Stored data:
--------

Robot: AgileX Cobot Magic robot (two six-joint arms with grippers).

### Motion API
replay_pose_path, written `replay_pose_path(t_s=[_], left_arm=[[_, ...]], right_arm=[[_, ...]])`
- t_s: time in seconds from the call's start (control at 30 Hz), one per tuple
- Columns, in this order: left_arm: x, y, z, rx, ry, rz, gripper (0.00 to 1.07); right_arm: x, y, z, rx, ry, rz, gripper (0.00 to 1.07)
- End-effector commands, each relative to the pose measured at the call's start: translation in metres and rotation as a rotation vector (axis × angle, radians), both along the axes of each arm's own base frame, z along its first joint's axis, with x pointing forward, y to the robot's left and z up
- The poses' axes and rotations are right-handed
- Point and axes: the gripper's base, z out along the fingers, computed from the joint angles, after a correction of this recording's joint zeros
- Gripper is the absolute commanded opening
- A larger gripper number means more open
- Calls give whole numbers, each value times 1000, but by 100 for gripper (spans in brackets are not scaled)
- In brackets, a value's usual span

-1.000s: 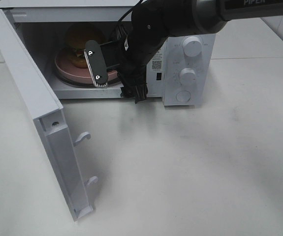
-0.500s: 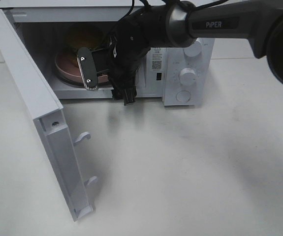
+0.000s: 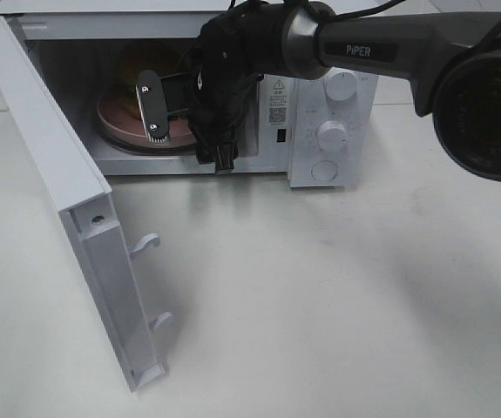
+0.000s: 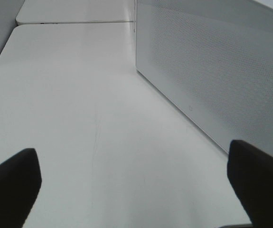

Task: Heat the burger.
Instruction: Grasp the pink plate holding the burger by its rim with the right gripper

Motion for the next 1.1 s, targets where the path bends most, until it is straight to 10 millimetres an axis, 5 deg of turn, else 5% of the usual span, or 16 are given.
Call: replay_pose_path(t_s=[0.03, 0.2, 0.5, 1.1], left_arm=[[-3, 0, -1, 1, -21, 3, 100], [-3, 0, -1, 1, -21, 3, 100], [-3, 0, -1, 1, -21, 3, 100], [-3, 0, -1, 1, -21, 3, 100]], right_arm=[[4, -5, -4, -10, 16, -3, 77], [4, -5, -4, -11, 15, 0, 62], [4, -5, -4, -17, 5, 18, 0], [-2, 0, -6, -80, 27, 218, 0]])
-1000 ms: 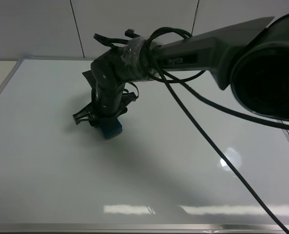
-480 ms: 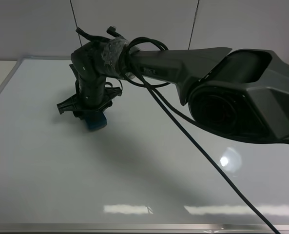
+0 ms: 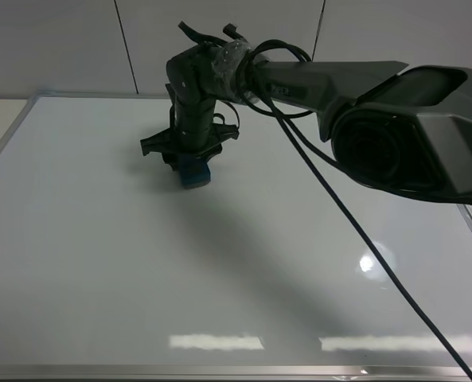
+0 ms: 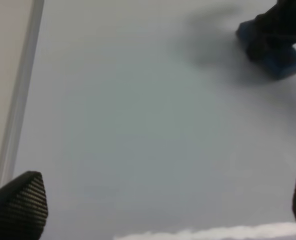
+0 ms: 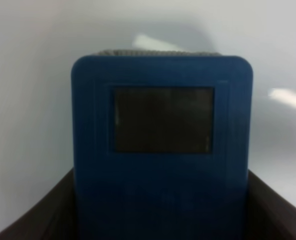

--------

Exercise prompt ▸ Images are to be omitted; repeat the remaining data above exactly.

Answer to this problem ▸
Robot: AgileX Cobot Magic robot (two six-joint arms with grippers).

### Motion API
replay_pose_path, written `replay_pose_path(t_s=[_], left_arm=[[_, ...]], right_arm=[[_, ...]])`
- t_s: time in seconds from the call's start (control at 30 Hz), one per tuple
- Columns, in this order: left_arm: x, y, z, rx, ry, rz, gripper (0.00 to 1.07); right_arm: x, y, z, rx, ry, rz, gripper (0.00 to 1.07)
- End-effector commands, each relative to the pose measured at the call's start: translation in metres and rotation as a rotation vector (axis × angle, radians), both along the axes of each arm's own base frame, z along its first joint's axis, with x pointing forward, y to the robot's left and z up
- The poses' axes and rotations are right-handed
- Point and axes: the gripper's base, z out along the fingers, computed from the joint angles, after a correction of this recording's joint zeros
- Gripper is the absolute commanded opening
- A larger gripper number means more open
- Calls give whole numbers, each value times 1000, but by 100 for gripper (spans in brackets are not scaled)
- In brackets, a value's usual span

-1.000s: 
-0.500s: 
+0.000s: 
+0.000s: 

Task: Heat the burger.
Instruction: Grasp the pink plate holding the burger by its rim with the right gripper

Motion for the next 1.1 s, targets where the path bends most, until it is straight to 10 millimetres an axis, 5 deg of turn, else 5% of the usual span, or 16 are given.
Call: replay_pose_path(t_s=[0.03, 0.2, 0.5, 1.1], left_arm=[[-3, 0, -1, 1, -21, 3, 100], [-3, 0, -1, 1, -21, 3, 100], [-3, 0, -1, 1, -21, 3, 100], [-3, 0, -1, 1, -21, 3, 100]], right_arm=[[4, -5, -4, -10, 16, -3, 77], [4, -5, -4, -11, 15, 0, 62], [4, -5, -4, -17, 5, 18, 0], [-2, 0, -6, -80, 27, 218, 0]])
-1000 ms: 
-480 ms: 
+0 ms: 
+0 ms: 
+0 ms: 

The answer has been supplied in full.